HD 63754, also known as HR 3048, is a G-type dwarf star, located in the constellation Puppis some 164 light-years away. It is orbited by a brown dwarf companion.

== Characteristics ==
The stellar classification of HR 3048 is G0V, meaning that it is a main-sequence star fusing atoms of hydrogen into helium at its core. It has 1.41 times the mass of the Sun, 2.1 times the radius of the Sun, as well as five times its luminosity. This star appears slightly evolved as a main sequence star, and has an age estimated to be higher than 3.4 billion years. The surface of HD 63754 has a temperature of 6,088 K, giving it a yellow-white hue typical of early G-type stars. It is metal-enriched, with an abundance of iron 60% larger than that of the Sun.

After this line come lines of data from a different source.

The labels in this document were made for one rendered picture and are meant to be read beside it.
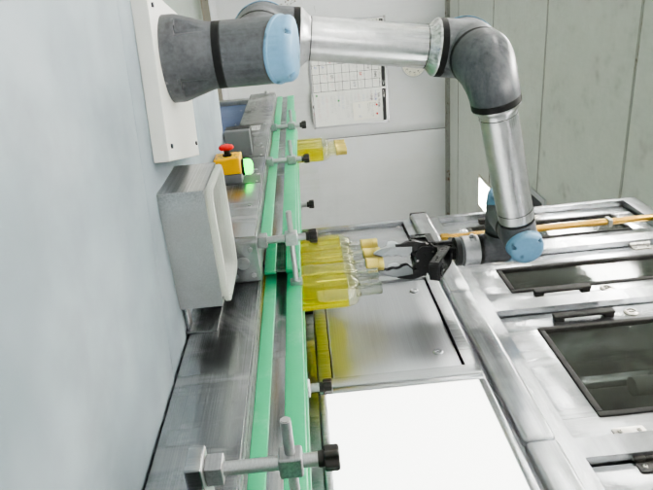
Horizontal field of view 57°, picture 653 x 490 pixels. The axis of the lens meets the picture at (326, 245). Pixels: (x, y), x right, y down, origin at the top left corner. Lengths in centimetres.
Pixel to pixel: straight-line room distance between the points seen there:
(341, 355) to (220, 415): 48
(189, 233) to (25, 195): 49
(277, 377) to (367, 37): 67
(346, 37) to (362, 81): 601
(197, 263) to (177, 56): 35
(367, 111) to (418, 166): 95
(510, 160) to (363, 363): 52
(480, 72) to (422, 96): 623
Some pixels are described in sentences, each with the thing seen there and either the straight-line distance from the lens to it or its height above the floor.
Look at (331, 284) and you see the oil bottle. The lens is 132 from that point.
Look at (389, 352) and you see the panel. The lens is 136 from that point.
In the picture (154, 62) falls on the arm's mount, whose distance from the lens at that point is 106.
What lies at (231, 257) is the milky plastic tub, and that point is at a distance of 124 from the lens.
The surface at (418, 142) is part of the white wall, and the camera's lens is 751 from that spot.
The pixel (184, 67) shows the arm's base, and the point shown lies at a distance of 108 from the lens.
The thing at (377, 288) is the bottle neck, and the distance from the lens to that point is 134.
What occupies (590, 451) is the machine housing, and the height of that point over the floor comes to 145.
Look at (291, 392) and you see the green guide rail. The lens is 99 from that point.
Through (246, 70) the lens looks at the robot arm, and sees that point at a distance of 109.
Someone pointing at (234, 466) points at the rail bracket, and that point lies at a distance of 72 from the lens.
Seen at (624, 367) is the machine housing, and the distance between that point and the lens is 146.
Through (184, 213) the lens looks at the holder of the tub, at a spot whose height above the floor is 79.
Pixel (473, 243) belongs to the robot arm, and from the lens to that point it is 148.
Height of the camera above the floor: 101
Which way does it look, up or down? 1 degrees up
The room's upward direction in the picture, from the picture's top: 84 degrees clockwise

Its apparent magnitude of 6.55 means that it is slightly below the limit for naked eye visibility of 6.5^{m}. This limit, however, depends on many factors such as pupil dilatation and light pollution. While HD 63754 is not naked-eye visible in most skies, it may be visible using a small telescope or binoculars instead.

==Motion==
HD 63754 is approximately 160 light-years from Earth and is estimated to be at least 3.4 billion years old. The space velocity components of this star are U = -6, V = -50 and W = -20. It is orbiting the Milky Way with a minimum distance of 5550 pc and a maximum distance of 8030 pc from the Galactic Center. Its orbit lies no more than 200 pc from the galactic plane.

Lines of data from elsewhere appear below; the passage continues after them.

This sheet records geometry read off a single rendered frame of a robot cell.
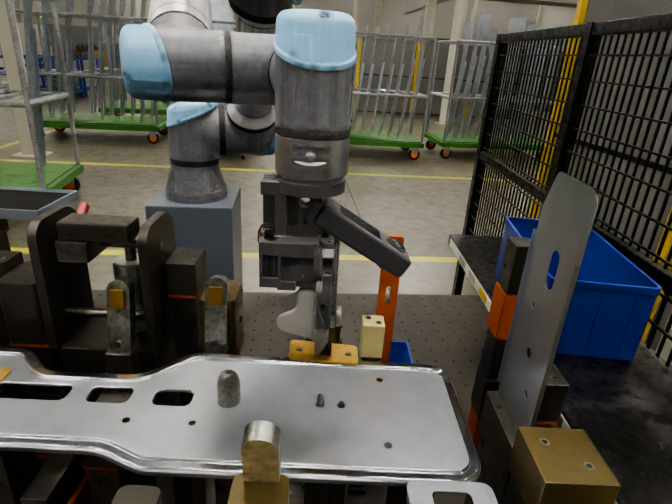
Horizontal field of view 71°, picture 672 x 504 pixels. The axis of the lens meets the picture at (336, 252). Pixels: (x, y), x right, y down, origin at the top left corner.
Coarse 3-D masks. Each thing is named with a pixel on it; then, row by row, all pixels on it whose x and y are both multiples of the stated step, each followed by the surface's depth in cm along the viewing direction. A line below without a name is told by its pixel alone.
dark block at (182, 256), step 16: (176, 256) 79; (192, 256) 80; (176, 272) 77; (192, 272) 77; (176, 288) 79; (192, 288) 79; (176, 304) 80; (192, 304) 80; (176, 320) 81; (192, 320) 81; (176, 336) 83; (192, 336) 83; (176, 352) 84; (192, 352) 84
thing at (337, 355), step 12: (300, 348) 58; (312, 348) 58; (324, 348) 56; (336, 348) 58; (348, 348) 59; (300, 360) 56; (312, 360) 56; (324, 360) 56; (336, 360) 56; (348, 360) 56
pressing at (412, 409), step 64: (0, 384) 66; (64, 384) 66; (128, 384) 67; (192, 384) 68; (256, 384) 68; (320, 384) 69; (384, 384) 70; (448, 384) 72; (0, 448) 56; (64, 448) 56; (128, 448) 56; (192, 448) 57; (320, 448) 58; (384, 448) 59; (448, 448) 59
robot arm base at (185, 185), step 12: (180, 168) 111; (192, 168) 111; (204, 168) 112; (216, 168) 115; (168, 180) 114; (180, 180) 111; (192, 180) 111; (204, 180) 112; (216, 180) 115; (168, 192) 113; (180, 192) 112; (192, 192) 112; (204, 192) 112; (216, 192) 115

== Substellar companion ==
In 2024, the presence of a substellar companion to HD 63754 was announced, based on direct imaging observations from the Near Infrared Camera 2 at the Keck Observatory, as well as astrometric observations. This companion, named HD 63754 B, is a brown dwarf at a distance of 20 astronomical units from its host, completing an orbit around it every 73 years. The orbit has a low eccentricity of 0.26 and an almost face-on inclination of 175 deg.

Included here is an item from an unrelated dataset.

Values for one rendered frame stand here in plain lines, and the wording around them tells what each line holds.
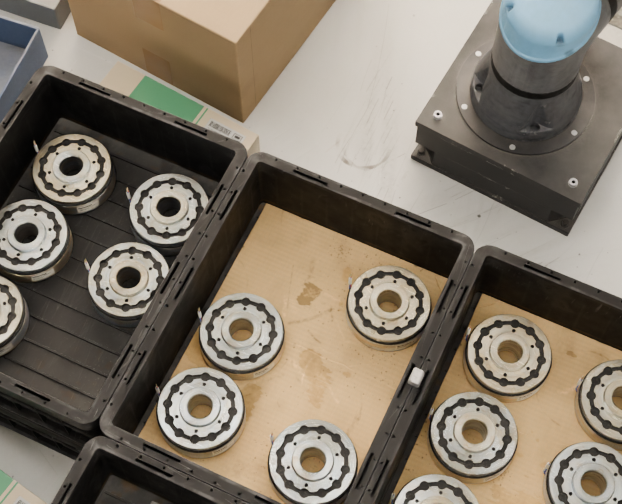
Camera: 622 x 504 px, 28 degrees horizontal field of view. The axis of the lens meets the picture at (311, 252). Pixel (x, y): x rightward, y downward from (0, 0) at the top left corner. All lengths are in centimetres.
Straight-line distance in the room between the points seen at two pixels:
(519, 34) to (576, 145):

The dynamical mass of the companion is measured at 82 times the mass of Jupiter. This place it at the edge of the hydrogen burning limit – the dividing line between brown dwarfs and stars. Its effective temperature is of 1340 K, consistent with an object between the spectral types L and T. The luminosity and temperature indicate that it is a brown dwarf rather than a low-mass star. Despite its large mass, HD 63754 B is smaller than Jupiter, with 0.86 times its radius.

HD 63754 B appears to be more massive than expected. Evolutionary models predict a mass of 66 to 75 Jupiter mass, in disagreement with the dynamical mass estimate of . The reason for this discrepancy is not well known but there are three scenarios to explain it. The first scenario is that HD 63754 B has a binary companion emitting little infrared radiation, with a low mass ratio. The second scenario is that there are additional companions to HD 63754, that have not been detected during the direct imaging observations. The third scenario is that there are systematic problems with the evolutionary models used.